(MATERIAL TO PROCESS begins)

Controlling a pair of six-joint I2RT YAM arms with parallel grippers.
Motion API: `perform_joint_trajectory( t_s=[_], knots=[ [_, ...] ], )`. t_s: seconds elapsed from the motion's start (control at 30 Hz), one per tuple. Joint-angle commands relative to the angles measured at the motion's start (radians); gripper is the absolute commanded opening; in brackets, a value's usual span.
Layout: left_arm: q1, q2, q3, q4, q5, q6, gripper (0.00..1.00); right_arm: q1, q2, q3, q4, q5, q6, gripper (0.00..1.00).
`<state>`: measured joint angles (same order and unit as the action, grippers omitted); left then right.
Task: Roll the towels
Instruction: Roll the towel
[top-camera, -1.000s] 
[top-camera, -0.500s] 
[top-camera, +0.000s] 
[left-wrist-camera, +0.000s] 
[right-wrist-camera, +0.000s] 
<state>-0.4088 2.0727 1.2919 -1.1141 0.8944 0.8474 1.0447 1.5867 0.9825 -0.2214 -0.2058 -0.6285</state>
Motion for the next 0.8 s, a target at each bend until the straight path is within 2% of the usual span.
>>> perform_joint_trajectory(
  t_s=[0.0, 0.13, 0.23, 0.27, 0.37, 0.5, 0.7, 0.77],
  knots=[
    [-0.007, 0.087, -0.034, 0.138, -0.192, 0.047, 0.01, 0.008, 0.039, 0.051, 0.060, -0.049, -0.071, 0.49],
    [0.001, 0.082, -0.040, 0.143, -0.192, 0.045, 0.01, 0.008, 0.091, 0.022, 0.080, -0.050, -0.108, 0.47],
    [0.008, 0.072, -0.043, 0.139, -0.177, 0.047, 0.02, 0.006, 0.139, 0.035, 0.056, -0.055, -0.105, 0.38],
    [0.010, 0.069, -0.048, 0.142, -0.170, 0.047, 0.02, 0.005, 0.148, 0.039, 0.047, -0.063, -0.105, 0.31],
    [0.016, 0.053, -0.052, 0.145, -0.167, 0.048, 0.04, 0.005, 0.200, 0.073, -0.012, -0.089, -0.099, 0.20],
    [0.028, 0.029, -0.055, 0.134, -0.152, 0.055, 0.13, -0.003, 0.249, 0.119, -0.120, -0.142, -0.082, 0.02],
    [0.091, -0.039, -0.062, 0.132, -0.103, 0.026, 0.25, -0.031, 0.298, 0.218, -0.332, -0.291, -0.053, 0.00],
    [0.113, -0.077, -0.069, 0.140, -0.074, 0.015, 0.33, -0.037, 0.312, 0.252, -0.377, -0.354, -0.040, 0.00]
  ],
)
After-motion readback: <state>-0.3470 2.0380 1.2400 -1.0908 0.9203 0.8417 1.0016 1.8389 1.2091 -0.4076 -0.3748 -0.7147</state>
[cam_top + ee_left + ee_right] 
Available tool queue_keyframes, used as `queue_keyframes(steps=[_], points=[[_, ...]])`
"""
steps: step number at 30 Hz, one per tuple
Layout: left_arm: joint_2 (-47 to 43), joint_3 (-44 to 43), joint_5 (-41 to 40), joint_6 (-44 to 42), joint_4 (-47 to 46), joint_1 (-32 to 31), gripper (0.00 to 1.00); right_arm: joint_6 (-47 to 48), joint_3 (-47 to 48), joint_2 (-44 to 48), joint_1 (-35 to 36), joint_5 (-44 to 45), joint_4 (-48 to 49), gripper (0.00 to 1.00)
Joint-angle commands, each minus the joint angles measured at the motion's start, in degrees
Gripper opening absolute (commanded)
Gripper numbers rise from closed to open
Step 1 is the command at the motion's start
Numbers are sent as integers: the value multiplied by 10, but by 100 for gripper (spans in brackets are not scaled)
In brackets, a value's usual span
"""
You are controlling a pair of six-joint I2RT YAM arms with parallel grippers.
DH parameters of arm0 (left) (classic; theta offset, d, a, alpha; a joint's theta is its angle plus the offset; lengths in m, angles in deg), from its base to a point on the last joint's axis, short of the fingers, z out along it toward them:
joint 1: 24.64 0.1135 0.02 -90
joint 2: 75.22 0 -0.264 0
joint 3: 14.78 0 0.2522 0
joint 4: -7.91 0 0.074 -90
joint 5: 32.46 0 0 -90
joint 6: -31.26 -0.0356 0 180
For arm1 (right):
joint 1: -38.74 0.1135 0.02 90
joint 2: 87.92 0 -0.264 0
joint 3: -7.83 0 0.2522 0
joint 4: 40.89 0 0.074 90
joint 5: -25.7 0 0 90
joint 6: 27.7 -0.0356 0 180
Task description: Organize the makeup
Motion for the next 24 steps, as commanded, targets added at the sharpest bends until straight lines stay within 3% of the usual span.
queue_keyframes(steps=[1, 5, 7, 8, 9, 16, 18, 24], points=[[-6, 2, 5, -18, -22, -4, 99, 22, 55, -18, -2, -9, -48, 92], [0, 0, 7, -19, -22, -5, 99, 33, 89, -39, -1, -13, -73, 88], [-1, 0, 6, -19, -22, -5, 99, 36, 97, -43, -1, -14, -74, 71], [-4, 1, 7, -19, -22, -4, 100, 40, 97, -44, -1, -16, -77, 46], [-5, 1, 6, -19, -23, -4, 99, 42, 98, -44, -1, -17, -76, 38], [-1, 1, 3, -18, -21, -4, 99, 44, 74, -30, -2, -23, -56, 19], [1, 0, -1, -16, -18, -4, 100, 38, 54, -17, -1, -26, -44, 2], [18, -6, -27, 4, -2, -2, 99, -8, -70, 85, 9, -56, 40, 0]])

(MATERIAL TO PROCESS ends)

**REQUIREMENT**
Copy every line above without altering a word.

**RESPONSE TO THE TASK**
Controlling a pair of six-joint I2RT YAM arms with parallel grippers.
Motion API: `perform_joint_trajectory( t_s=[_], knots=[ [_, ...] ], )`. t_s: seconds elapsed from the motion's start (control at 30 Hz), one per tuple. Joint-angle commands relative to the angles measured at the motion's start (radians); gripper is the absolute commanded opening; in brackets, a value's usual span.
Layout: left_arm: q1, q2, q3, q4, q5, q6, gripper (0.00..1.00); right_arm: q1, q2, q3, q4, q5, q6, gripper (0.00..1.00).
`<state>`: measured joint angles (same order and unit as the action, grippers omitted); left then right.
Task: Roll the towels
Instruction: Roll the towel
[top-camera, -1.000s] 
[top-camera, -0.500s] 
[top-camera, +0.000s] 
[left-wrist-camera, +0.000s] 
[right-wrist-camera, +0.000s] 
<state>-0.4088 2.0727 1.2919 -1.1141 0.8944 0.8474 1.0447 1.5867 0.9825 -0.2214 -0.2058 -0.6285</state>
Motion for the next 0.8 s, a target at each bend until the straight path is within 2% of the usual span.
>>> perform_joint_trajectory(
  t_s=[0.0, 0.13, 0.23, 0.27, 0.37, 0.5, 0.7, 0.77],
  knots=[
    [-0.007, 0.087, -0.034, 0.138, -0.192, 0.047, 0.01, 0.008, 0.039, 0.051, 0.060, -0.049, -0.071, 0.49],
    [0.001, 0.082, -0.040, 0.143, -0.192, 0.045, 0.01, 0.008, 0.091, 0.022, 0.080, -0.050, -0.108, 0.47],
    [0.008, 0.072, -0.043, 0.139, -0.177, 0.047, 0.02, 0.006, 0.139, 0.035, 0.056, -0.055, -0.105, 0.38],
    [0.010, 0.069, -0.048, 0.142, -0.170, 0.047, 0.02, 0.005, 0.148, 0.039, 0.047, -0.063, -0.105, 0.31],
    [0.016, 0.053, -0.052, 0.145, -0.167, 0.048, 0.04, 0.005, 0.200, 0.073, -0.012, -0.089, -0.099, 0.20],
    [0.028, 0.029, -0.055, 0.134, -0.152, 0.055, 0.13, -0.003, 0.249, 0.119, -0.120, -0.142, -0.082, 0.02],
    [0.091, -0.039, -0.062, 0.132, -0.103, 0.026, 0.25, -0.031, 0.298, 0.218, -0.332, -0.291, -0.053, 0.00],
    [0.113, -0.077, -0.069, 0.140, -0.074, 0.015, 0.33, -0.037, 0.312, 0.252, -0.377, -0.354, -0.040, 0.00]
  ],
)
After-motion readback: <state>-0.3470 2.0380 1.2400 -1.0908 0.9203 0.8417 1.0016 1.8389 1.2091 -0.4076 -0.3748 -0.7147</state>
[cam_top + ee_left + ee_right] 
Available tool queue_keyframes, used as `queue_keyframes(steps=[_], points=[[_, ...]])`
"""
steps: step number at 30 Hz, one per tuple
Layout: left_arm: joint_2 (-47 to 43), joint_3 (-44 to 43), joint_5 (-41 to 40), joint_6 (-44 to 42), joint_4 (-47 to 46), joint_1 (-32 to 31), gripper (0.00 to 1.00); right_arm: joint_6 (-47 to 48), joint_3 (-47 to 48), joint_2 (-44 to 48), joint_1 (-35 to 36), joint_5 (-44 to 45), joint_4 (-48 to 49), gripper (0.00 to 1.00)
Joint-angle commands, each minus the joint angles measured at the motion's start, in degrees
Gripper opening absolute (commanded)
Gripper numbers rise from closed to open
Step 1 is the command at the motion's start
Numbers are sent as integers: the value multiplied by 10, but by 100 for gripper (spans in brackets are not scaled)
In brackets, a value's usual span
"""
You are controlling a pair of six-joint I2RT YAM arms with parallel grippers.
DH parameters of arm0 (left) (classic; theta offset, d, a, alpha; a joint's theta is its angle plus the offset; lengths in m, angles in deg), from its base to a point on the last joint's axis, short of the fingers, z out along it toward them:
joint 1: 24.64 0.1135 0.02 -90
joint 2: 75.22 0 -0.264 0
joint 3: 14.78 0 0.2522 0
joint 4: -7.91 0 0.074 -90
joint 5: 32.46 0 0 -90
joint 6: -31.26 -0.0356 0 180
For arm1 (right):
joint 1: -38.74 0.1135 0.02 90
joint 2: 87.92 0 -0.264 0
joint 3: -7.83 0 0.2522 0
joint 4: 40.89 0 0.074 90
joint 5: -25.7 0 0 90
joint 6: 27.7 -0.0356 0 180
Task description: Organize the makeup
Motion for the next 24 steps, as commanded, targets added at the sharpest bends until straight lines stay within 3% of the usual span.
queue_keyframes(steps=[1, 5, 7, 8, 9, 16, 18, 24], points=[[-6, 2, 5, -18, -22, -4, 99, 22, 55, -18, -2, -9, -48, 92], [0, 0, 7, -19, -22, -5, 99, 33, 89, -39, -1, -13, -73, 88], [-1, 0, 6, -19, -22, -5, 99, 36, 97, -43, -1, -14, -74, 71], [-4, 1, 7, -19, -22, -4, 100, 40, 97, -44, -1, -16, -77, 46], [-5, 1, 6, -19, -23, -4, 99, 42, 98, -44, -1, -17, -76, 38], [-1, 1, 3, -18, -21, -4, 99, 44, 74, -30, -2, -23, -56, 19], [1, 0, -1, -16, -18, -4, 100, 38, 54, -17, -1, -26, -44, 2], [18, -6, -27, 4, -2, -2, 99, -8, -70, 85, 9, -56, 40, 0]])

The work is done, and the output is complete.